> **Your objective**
Before returning the data, strip out the pictures and keep everything else exactly the same.

> **Raw data**
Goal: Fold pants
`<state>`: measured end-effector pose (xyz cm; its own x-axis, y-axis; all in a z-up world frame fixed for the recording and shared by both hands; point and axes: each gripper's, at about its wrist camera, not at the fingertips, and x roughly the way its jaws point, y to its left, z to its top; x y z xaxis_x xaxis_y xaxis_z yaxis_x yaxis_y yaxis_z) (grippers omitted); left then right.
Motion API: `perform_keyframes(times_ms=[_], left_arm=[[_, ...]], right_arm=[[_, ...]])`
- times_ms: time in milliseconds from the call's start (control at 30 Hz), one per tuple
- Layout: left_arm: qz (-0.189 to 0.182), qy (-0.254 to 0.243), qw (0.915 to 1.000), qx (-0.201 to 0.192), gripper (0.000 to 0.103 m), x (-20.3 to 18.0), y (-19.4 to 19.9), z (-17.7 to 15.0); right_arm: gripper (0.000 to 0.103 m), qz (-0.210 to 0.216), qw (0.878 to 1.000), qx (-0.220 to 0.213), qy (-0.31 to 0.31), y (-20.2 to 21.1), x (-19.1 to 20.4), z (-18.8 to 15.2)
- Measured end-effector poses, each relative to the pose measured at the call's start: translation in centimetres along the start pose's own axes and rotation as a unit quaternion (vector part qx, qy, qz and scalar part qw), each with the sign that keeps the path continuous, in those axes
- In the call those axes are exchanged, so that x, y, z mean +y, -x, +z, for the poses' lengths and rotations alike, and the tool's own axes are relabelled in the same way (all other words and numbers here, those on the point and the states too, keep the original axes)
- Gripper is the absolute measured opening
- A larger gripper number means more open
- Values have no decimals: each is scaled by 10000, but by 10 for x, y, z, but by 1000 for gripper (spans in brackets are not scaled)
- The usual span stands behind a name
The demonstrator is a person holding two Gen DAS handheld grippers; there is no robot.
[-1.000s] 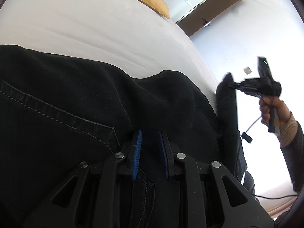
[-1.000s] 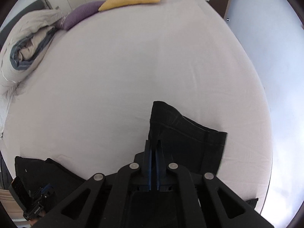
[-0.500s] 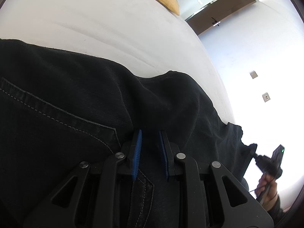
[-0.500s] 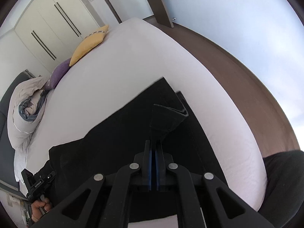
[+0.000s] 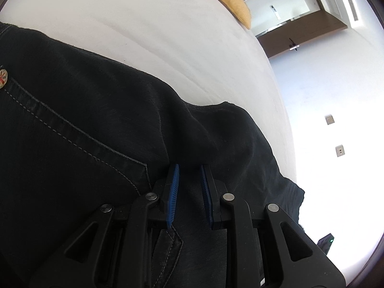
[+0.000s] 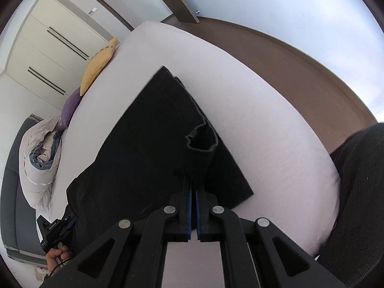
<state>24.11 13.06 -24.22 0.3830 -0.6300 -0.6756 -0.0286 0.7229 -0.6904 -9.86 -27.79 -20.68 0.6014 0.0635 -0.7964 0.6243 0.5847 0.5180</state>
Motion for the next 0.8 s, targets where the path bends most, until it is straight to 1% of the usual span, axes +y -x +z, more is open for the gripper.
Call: perform_keyframes(times_ms=[67,133,267,333,400,467,533,567,600,633,700,733,767,800], left_arm=[[-20,54,10000,4,20,3,2,0],[-10,44,10000,-2,20,4,2,0],[2,71,10000,-26,20,6,4,-2],[14,101,9999,-36,20,6,6,-2],[6,127,9999,-54,20,7,7,-2],[-23,156,9998,-75,20,10,8,-3],[-33,172,9998,-87,20,12,10,-4],[-34,179,9998,-86,20,12,10,-4],[-33,184,9998,-82,20,13,10,-4],[-21,198,9998,-75,20,13,11,-5],[31,204,9998,-75,20,11,12,-5],[85,184,9998,-77,20,9,13,-6],[115,172,9998,-79,20,9,14,-7],[137,177,9997,-81,20,8,15,-8]], right_arm=[[1,215,9996,9,-160,1,-10,-2],[0,333,9993,32,-191,1,-13,-2],[0,559,9970,147,-519,1,-24,-1],[1,435,9983,105,-366,9,-23,-2],[0,408,9986,127,-304,14,-27,-5],[0,334,9980,291,-446,15,-35,-9],[0,107,9978,381,-537,21,-42,-12],[2,-4,9982,343,-487,27,-42,-13],[6,-139,9989,245,-375,36,-42,-11],[8,-170,9993,135,-292,43,-42,-8],[8,1,9998,-143,-163,55,-35,5],[12,56,9997,-213,-108,57,-31,14],[24,105,9996,-244,-102,56,-28,21],[30,101,9996,-203,-147,52,-27,28]])
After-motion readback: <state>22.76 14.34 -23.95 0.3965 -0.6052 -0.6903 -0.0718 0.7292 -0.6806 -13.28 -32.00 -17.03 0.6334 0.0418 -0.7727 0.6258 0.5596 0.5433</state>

> **Reply to the exercise**
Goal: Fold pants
`<state>`: measured end-effector pose (xyz cm; its own x-axis, y-axis; all in a z-up world frame fixed for the recording and shared by both hands; point and axes: each gripper's, at about its wrist camera, not at the fingertips, and x roughly the way its jaws point, y to its left, z to its top; x y z xaxis_x xaxis_y xaxis_z yaxis_x yaxis_y yaxis_z) (grippers omitted); left then right.
Motion API: `perform_keyframes(times_ms=[_], left_arm=[[_, ...]], right_arm=[[_, ...]])`
- times_ms: time in milliseconds from the call's start (control at 30 Hz), one per tuple
- Layout: left_arm: qz (-0.189 to 0.182), qy (-0.254 to 0.243), qw (0.915 to 1.000), qx (-0.201 to 0.192), gripper (0.000 to 0.103 m), x (-20.3 to 18.0), y (-19.4 to 19.9), z (-17.7 to 15.0); right_arm: gripper (0.000 to 0.103 m), qz (-0.210 to 0.216), qw (0.878 to 1.000), qx (-0.220 to 0.213), qy (-0.31 to 0.31), y (-20.2 to 21.1), x (-19.1 to 20.4), z (-18.8 to 15.2)
- Measured end-effector poses, each relative to the pose measured at the call's start: translation in centimetres along the start pose's own axes and rotation as a unit quaternion (vector part qx, qy, qz and scalar part qw), each with the sign that keeps the path continuous, in those axes
- In the call those axes are exchanged, so that x, y, z mean +y, -x, +z, for the poses' lengths and rotations alike, and the tool's own axes are relabelled in the same way (all other words and numbers here, those on the point and the states too, keep the original axes)
- Gripper is the absolute measured opening
- A larger gripper number means more open
- Values have no decimals: each is scaled by 10000, but by 10 for x, y, z, but by 1000 for gripper (spans in brackets are not scaled)
- The usual span stands behind a name
The demonstrator is a person holding two Gen DAS handheld grippers; there is no robot.
[-1.000s] 
[-1.000s] 
[-0.500s] 
[-0.500s] 
[+0.000s] 
[+0.000s] 
<state>24.11 13.06 -24.22 0.3830 -0.6300 -0.6756 -0.0286 0.7229 -0.6904 -9.86 -27.79 -20.68 0.6014 0.0635 -0.7964 0.6243 0.5847 0.5180</state>
Motion for the next 0.8 s, targets where the path bends most, until it is straight to 1% of the usual span, axes +y -x +z, more is open for the gripper.
Call: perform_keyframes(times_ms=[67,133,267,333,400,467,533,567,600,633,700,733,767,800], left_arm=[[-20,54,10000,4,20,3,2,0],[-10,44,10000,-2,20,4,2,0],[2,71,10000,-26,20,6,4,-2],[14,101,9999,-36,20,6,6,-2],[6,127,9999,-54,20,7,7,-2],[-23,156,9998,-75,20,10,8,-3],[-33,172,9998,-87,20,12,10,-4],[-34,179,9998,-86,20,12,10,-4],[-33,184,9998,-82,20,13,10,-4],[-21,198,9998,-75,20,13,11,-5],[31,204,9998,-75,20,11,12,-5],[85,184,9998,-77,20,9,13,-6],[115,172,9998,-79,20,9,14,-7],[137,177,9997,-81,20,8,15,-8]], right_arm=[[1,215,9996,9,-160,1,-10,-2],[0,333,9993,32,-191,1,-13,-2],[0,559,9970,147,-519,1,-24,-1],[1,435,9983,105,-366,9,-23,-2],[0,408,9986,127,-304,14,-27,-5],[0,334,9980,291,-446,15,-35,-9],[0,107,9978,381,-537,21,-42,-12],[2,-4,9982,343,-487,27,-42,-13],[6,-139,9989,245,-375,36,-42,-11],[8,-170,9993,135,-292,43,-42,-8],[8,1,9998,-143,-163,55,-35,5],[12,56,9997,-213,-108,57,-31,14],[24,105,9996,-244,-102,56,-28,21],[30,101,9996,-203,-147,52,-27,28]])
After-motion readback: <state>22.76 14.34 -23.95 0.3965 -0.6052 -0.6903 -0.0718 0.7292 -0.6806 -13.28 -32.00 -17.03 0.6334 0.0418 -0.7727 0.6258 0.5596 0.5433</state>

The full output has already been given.